ML Flashcards
Input Layer
The input layer takes the raw pixel data of an image. In this case, the input is an image of a car, likely represented as a 2D array of pixel intensities.
The input dimensions typically include height, width, and channels (e.g., RGB channels for colored images).
Convolution + ReLU Layer (1st
Convolution: This layer applies a set of filters (kernels) over the input image to extract features such as edges, textures, or patterns. Each filter produces a feature map.
ReLU (Rectified Linear Unit): An activation function applied element-wise to introduce non-linearity, ensuring the model can learn complex patterns. It replaces negative values with zero.

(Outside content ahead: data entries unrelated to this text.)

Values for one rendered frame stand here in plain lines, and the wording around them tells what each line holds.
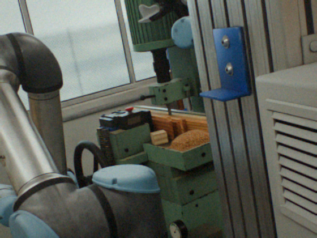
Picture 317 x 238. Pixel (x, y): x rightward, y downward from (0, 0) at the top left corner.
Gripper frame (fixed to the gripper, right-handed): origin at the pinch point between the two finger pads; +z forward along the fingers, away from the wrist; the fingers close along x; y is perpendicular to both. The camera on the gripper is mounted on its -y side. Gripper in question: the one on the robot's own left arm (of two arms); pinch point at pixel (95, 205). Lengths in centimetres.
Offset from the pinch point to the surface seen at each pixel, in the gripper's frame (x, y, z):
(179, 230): 17.5, -0.3, 20.4
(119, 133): -6.8, -23.1, 4.7
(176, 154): 12.8, -21.9, 15.1
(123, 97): -140, -43, 74
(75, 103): -146, -31, 45
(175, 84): -9, -45, 23
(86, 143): -10.1, -17.1, -4.1
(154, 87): -11.8, -41.9, 16.2
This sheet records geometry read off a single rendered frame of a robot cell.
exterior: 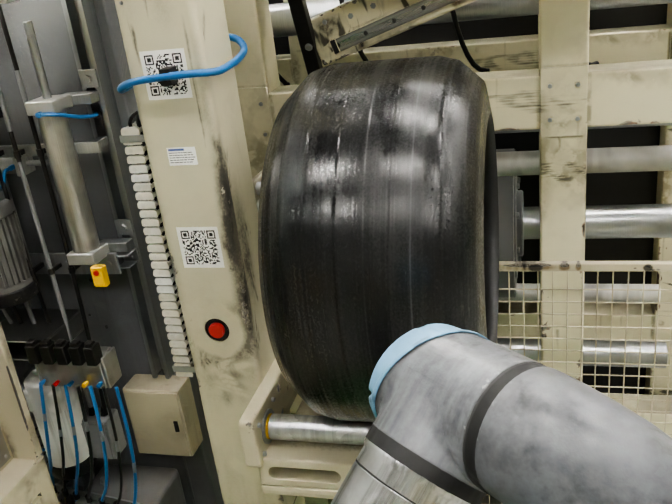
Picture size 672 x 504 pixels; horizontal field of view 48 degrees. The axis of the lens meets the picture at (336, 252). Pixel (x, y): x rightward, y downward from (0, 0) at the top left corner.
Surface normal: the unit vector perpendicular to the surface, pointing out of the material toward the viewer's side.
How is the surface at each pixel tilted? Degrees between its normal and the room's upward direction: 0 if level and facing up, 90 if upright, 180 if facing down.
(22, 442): 90
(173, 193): 90
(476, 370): 18
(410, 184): 52
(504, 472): 80
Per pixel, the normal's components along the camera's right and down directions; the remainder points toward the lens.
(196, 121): -0.23, 0.40
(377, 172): -0.25, -0.30
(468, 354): -0.25, -0.88
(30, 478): 0.97, 0.00

Pooling Layer (1st Pooling)
Pooling Layer:
Pooling: Typically, max pooling is used. It reduces the spatial dimensions of the feature maps while preserving the most significant information. This reduces computational cost and helps avoid overfitting by downsampling.
Convolution + ReLU Layer (2nd Convolution)
Second Convolution Layer + ReLU:
This stage extracts higher-level features by applying more filters. The patterns detected in this layer are more abstract (e.g., shapes or parts of objects).
Pooling Layer (2nd Pooling)
Further downsamples the feature maps, reducing the spatial dimensions further.
Flatten Layer
The 2D feature maps from the last pooling layer are reshaped into a 1D vector to prepare for input into the fully connected layers.
Fully Connected Layer
These layers act like a standard neural network. Each neuron in the dense layer connects to every neuron in the previous layer.
The fully connected layers combine the high-level features extracted by the convolutional and pooling layers to make predictions.
Softmax Layer (Output Layer
The output layer applies the softmax function to convert raw scores (logits) into probabilities for each class. For example, the network outputs probabilities for categories like car, truck, van, bicycle, etc.